▶ **Exercise**
Search the records for the string "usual". Copy each line where it occurs.
#### Supplied material ####
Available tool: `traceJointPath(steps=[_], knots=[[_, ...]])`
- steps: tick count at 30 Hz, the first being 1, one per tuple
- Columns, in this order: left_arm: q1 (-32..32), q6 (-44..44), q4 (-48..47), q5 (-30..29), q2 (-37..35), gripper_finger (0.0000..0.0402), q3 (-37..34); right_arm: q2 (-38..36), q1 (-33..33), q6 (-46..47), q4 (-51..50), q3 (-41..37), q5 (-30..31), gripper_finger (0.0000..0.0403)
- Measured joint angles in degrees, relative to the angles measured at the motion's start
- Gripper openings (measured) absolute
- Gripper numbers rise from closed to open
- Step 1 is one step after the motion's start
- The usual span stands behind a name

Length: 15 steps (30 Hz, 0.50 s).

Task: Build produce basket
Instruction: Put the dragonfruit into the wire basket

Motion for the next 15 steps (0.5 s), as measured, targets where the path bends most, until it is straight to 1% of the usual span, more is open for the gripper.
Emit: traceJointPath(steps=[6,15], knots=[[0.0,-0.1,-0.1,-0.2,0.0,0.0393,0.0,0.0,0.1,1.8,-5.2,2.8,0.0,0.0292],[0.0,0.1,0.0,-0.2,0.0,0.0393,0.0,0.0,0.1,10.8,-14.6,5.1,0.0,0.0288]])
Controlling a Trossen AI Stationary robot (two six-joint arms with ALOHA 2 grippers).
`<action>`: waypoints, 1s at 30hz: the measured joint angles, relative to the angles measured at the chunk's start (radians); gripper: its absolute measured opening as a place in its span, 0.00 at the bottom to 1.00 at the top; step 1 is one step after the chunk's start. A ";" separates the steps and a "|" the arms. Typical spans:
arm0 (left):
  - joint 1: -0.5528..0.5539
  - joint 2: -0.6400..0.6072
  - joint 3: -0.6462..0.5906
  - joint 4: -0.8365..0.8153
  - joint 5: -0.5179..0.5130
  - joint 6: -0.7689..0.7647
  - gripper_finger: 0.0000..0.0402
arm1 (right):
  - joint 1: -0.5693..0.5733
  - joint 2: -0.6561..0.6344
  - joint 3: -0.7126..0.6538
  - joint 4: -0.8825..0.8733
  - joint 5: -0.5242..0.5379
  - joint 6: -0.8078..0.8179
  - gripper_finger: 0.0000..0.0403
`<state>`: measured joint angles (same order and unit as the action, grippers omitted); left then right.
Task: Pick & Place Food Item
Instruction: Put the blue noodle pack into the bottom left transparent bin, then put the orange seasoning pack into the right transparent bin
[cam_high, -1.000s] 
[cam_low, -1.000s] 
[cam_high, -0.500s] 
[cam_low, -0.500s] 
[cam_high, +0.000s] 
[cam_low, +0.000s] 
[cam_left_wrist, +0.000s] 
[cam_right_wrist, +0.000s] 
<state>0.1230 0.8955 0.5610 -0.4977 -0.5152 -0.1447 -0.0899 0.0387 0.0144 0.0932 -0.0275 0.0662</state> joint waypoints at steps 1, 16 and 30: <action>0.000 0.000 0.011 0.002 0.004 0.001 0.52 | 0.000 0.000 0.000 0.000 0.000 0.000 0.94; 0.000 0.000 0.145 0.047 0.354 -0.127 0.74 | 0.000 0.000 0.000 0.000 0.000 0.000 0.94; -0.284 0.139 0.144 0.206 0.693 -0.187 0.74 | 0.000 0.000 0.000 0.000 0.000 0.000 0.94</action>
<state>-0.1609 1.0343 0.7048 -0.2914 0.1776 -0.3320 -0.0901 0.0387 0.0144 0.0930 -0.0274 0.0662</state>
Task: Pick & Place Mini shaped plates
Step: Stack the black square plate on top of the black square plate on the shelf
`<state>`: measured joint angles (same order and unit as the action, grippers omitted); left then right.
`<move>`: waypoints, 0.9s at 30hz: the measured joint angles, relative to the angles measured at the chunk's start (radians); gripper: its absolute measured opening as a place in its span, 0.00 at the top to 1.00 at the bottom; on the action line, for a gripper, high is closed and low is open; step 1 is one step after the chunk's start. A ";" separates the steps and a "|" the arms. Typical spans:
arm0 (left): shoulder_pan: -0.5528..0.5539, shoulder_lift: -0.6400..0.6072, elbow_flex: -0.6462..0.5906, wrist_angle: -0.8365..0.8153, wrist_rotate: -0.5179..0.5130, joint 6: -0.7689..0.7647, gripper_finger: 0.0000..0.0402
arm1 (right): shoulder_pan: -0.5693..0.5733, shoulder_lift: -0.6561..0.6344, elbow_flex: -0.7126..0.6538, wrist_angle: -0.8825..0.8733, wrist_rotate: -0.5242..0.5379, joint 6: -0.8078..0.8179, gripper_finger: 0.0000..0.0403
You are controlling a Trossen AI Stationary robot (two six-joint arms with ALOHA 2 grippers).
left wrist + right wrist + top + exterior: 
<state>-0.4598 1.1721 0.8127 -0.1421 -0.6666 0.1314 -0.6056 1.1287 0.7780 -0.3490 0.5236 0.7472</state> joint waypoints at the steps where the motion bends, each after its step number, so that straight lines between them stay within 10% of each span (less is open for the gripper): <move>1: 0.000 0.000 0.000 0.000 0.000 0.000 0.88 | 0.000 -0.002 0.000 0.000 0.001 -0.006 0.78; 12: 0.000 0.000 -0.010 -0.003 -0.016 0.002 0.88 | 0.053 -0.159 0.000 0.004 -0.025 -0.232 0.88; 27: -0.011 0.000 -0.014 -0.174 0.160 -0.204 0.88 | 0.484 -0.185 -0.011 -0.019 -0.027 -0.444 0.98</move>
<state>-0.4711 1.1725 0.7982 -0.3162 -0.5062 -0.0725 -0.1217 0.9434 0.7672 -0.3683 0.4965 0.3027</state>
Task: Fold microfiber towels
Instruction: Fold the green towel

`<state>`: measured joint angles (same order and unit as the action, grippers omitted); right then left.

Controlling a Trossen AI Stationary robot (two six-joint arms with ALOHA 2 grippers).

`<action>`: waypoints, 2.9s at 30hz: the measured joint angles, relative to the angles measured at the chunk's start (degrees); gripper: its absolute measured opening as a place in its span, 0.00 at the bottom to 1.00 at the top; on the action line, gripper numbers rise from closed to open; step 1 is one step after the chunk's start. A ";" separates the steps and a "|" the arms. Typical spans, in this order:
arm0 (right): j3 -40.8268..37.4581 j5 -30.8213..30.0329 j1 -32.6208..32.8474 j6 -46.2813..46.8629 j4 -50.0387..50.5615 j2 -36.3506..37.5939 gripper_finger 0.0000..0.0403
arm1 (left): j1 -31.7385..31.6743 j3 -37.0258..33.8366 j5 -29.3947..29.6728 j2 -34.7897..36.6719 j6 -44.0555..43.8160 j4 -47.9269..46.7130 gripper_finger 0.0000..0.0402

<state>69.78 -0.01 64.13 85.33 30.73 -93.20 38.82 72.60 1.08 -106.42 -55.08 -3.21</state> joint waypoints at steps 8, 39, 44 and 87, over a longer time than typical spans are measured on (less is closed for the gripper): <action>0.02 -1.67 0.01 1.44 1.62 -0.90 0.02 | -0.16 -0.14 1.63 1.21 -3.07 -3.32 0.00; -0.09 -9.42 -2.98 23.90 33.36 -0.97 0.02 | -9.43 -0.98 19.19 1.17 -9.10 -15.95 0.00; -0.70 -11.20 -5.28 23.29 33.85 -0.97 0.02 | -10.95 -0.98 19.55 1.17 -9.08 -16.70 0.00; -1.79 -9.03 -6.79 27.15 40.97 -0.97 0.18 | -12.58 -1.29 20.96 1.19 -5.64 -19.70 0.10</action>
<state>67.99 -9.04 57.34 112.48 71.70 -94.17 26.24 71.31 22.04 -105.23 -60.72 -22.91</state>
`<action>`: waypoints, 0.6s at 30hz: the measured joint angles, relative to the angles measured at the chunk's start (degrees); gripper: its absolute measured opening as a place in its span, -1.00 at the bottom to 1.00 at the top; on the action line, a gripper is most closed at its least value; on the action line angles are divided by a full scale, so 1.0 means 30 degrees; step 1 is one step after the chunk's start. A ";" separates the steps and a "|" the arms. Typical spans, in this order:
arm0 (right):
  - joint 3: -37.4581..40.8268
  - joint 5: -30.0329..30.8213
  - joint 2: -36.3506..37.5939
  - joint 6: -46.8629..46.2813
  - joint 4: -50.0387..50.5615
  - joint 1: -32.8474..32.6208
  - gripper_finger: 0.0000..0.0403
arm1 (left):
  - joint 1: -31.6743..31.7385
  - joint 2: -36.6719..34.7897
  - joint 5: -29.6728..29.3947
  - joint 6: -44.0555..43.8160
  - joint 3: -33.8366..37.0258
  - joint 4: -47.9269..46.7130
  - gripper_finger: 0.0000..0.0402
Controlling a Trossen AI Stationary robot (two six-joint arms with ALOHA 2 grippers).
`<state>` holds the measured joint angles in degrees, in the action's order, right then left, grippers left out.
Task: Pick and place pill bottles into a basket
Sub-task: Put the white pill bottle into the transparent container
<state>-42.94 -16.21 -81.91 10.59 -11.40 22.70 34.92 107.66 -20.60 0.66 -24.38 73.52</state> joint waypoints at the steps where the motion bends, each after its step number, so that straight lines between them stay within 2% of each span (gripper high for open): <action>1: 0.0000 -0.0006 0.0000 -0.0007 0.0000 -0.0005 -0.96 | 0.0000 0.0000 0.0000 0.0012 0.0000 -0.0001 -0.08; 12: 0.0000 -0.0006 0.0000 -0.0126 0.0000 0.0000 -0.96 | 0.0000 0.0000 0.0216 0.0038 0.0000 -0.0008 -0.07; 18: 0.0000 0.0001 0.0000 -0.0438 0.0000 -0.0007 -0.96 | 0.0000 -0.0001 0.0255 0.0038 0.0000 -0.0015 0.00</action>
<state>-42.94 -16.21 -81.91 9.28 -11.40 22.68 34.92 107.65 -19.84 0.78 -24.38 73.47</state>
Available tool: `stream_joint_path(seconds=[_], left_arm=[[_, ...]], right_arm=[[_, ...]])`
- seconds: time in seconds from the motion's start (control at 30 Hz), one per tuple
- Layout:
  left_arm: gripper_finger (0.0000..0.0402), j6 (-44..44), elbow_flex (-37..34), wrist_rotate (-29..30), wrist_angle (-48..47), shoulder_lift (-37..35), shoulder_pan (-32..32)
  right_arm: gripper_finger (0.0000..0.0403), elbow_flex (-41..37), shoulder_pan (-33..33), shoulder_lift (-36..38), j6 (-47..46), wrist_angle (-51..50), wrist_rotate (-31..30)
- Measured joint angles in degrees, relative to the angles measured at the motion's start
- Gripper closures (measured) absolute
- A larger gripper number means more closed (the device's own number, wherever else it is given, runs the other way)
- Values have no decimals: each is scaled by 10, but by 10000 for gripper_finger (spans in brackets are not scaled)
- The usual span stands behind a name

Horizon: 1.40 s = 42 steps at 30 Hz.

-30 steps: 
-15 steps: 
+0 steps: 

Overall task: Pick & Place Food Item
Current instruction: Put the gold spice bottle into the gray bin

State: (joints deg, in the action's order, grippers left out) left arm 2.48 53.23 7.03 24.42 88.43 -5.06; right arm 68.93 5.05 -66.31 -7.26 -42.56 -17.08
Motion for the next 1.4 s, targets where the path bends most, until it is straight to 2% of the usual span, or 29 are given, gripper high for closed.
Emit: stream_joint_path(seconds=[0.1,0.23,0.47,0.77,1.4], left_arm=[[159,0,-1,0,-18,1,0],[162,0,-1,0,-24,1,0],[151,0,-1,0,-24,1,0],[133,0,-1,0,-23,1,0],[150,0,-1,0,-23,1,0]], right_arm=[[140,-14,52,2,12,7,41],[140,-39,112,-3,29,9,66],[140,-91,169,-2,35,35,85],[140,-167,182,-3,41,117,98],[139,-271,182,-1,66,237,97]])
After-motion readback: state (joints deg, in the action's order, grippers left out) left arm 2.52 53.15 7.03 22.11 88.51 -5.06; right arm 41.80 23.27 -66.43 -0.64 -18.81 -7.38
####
▶ **Exercise output**
- The usual span stands behind a name
Motion for the next 15 steps (0.5 s), as measured, targets where the path bends most, until it is straight to 1% of the usual span, more is open for the gripper.
- The usual span stands behind a name
Motion for the next 1.4 s, targets where the path bends most, until it is straight to 2% of the usual span, or 29 are given, gripper high for closed.

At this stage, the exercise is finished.